Sin podérmelo creer empecé a chillar de alegría, mientras mi padre intentaba explicarme a duras penas que se la había comprado la tarde anterior a un marinero. Por lo visto su anterior propietario, compañero de camarote del marinero, había fallecido a bordo del barco por culpa de un atragantamiento y su única posesión era esa guitarra. Mi padre le encontró observando los cerezos del parque próximo al hospital y entabló conversación con él, buscando que el tiempo pasara más rápido mientras yo yacía convaleciente. Ese, junto al abrazo, creo que han sido los dos únicos gestos sentimentales de mi padre que le he visto hacer. Por unos cuantos billetes le vendió la guitarra, asegurándole que si bien estaba muy usada, era de una calidad excelente […]

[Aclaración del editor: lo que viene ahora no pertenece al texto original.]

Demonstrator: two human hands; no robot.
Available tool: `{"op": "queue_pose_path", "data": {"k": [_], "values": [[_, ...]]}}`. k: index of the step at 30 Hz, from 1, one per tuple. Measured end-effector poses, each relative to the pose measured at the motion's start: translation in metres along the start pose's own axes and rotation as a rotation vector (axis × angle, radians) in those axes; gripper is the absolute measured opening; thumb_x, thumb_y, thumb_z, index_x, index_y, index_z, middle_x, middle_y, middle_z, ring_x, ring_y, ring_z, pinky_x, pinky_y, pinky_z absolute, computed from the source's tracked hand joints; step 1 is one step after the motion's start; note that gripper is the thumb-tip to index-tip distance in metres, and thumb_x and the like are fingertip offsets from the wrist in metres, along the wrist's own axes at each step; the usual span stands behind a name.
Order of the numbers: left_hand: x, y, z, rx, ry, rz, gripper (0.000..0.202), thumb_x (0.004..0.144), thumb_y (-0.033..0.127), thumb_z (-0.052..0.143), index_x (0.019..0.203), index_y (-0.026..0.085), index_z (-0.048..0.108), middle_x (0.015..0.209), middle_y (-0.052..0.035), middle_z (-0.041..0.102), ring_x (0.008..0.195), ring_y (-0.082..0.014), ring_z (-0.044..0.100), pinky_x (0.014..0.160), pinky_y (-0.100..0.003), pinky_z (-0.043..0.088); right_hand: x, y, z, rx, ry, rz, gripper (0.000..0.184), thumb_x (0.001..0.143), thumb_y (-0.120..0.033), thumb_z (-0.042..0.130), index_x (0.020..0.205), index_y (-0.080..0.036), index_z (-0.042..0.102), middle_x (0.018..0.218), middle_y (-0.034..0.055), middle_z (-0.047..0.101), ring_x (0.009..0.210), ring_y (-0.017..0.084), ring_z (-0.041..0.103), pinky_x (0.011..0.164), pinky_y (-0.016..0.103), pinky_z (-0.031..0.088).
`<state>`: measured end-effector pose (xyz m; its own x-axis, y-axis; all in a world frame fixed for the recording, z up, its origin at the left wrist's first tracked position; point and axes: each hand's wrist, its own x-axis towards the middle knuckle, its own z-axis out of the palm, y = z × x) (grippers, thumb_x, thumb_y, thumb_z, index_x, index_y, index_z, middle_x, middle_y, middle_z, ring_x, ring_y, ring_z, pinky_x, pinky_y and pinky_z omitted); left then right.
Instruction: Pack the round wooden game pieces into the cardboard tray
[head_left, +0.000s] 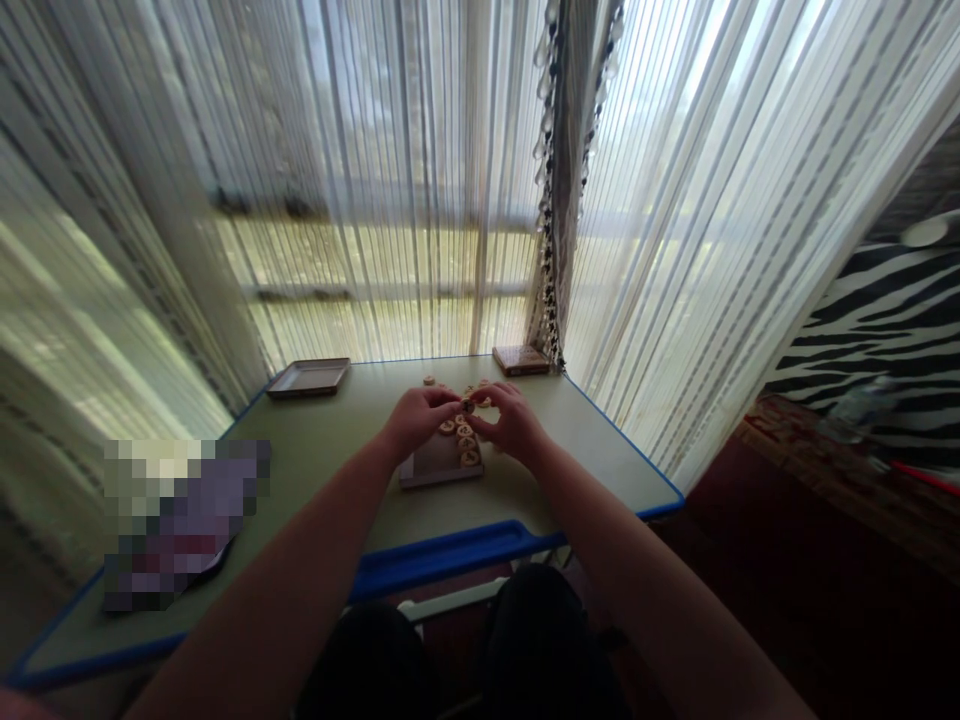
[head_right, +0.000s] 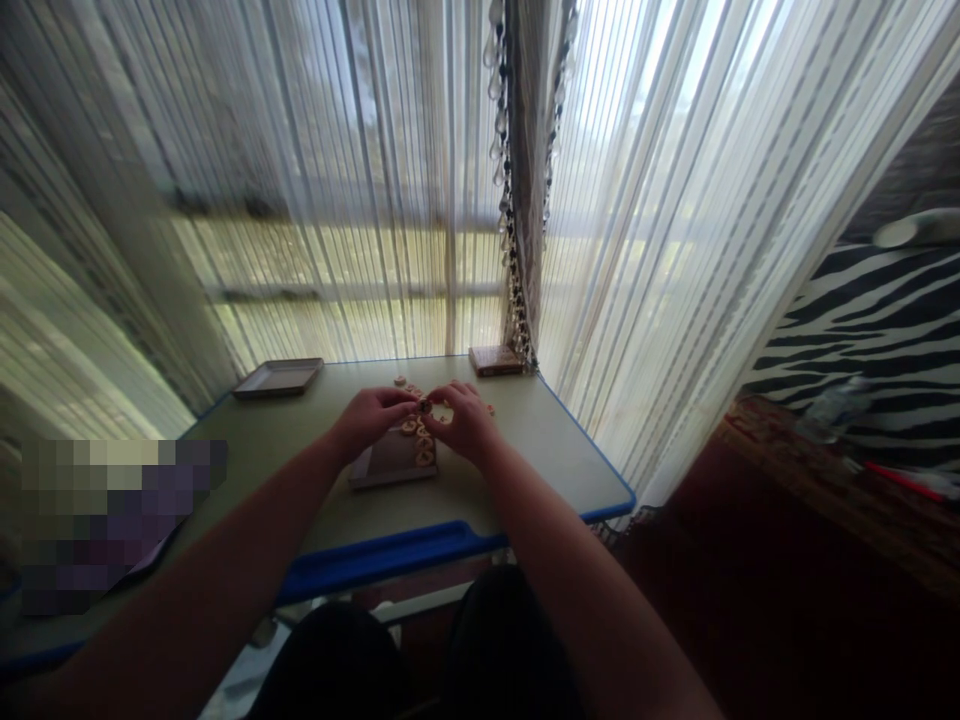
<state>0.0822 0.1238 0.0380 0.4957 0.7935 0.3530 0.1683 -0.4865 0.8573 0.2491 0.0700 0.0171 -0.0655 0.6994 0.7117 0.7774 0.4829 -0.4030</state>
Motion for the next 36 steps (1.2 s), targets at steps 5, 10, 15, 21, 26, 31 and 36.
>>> {"op": "queue_pose_path", "data": {"k": [5, 10, 15, 21, 26, 31, 36], "values": [[0.0, -0.002, 0.001, -0.028, -0.013, -0.037, 0.03, 0.063, 0.034, 0.066, 0.081, 0.01, 0.068, 0.079, -0.0081, 0.069, 0.074, -0.0199, 0.063, 0.069, -0.03, 0.048, 0.0, 0.0, 0.002, 0.019, 0.003, -0.013, 0.017, 0.069, -0.027, 0.063, 0.084, -0.02, 0.06, 0.086, 0.0037, 0.061, 0.085, 0.017, 0.053, 0.079, 0.03, 0.042], [0.001, -0.007, 0.0, -0.217, -0.063, -0.105, 0.044, 0.061, 0.033, 0.069, 0.098, 0.01, 0.063, 0.083, -0.0091, 0.068, 0.075, -0.0191, 0.063, 0.07, -0.032, 0.049, 0.0, -0.003, 0.001, 0.079, 0.024, -0.035, 0.017, 0.073, -0.028, 0.059, 0.088, -0.019, 0.061, 0.085, 0.0034, 0.062, 0.078, 0.015, 0.055, 0.075, 0.028, 0.043], [0.002, -0.006, -0.001, -0.287, -0.092, -0.125, 0.044, 0.056, 0.034, 0.073, 0.092, 0.009, 0.063, 0.082, -0.0095, 0.068, 0.078, -0.0203, 0.063, 0.074, -0.035, 0.049, 0.001, -0.005, 0.001, 0.124, 0.043, 0.036, 0.019, 0.075, -0.028, 0.056, 0.092, -0.02, 0.062, 0.086, 0.0038, 0.063, 0.072, 0.013, 0.055, 0.069, 0.026, 0.045], [0.0, -0.002, 0.001, -0.279, -0.052, -0.105, 0.044, 0.054, 0.032, 0.075, 0.087, 0.01, 0.057, 0.079, -0.0089, 0.067, 0.076, -0.019, 0.063, 0.072, -0.035, 0.05, 0.003, 0.0, 0.006, 0.325, 0.013, 0.173, 0.019, 0.074, -0.031, 0.056, 0.086, -0.018, 0.062, 0.077, 0.0033, 0.063, 0.063, 0.013, 0.055, 0.062, 0.027, 0.046], [0.0, -0.006, 0.004, -0.245, -0.062, -0.045, 0.039, 0.056, 0.03, 0.074, 0.083, 0.012, 0.053, 0.075, -0.005, 0.065, 0.072, -0.017, 0.062, 0.065, -0.032, 0.05, 0.005, 0.001, 0.01, 0.758, 0.004, 0.366, 0.025, 0.066, -0.033, 0.064, 0.086, -0.019, 0.059, 0.081, 0.0025, 0.065, 0.073, 0.014, 0.059, 0.065, 0.027, 0.047], [-0.001, -0.001, 0.004, -0.226, -0.087, -0.058, 0.047, 0.058, 0.028, 0.072, 0.099, 0.013, 0.055, 0.075, -0.0041, 0.065, 0.067, -0.0158, 0.062, 0.059, -0.029, 0.05, 0.007, 0.0, 0.008, 0.957, -0.005, 0.512, 0.031, 0.058, -0.03, 0.071, 0.082, -0.017, 0.058, 0.074, 0.001, 0.065, 0.065, 0.011, 0.058, 0.06, 0.025, 0.046], [-0.004, 0.005, 0.004, -0.159, -0.097, 0.008, 0.036, 0.064, 0.031, 0.067, 0.093, 0.01, 0.063, 0.084, -0.0089, 0.068, 0.076, -0.019, 0.063, 0.07, -0.034, 0.051, 0.007, 0.003, 0.005, 0.997, 0.034, 0.546, 0.03, 0.055, -0.028, 0.072, 0.078, -0.016, 0.058, 0.076, 0.0016, 0.065, 0.07, 0.012, 0.059, 0.064, 0.026, 0.047]]}}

Pasé dos días más en el hospital, ya estaba bien, pero el médico quería asegurarse. En ese tiempo no hice otra cosa que no fuera pensar un nombre para mi guitarra. Al final me decidí por Mio () que significa sonido, belleza y hermosura. Mio fue, sin lugar a dudas, mi primer amor. No sabía yo a mis diez años y mientras acariciaba con suavidad a mi recién bautizada guitarra, que aún quedaba otra década para que pudiera conocer al segundo.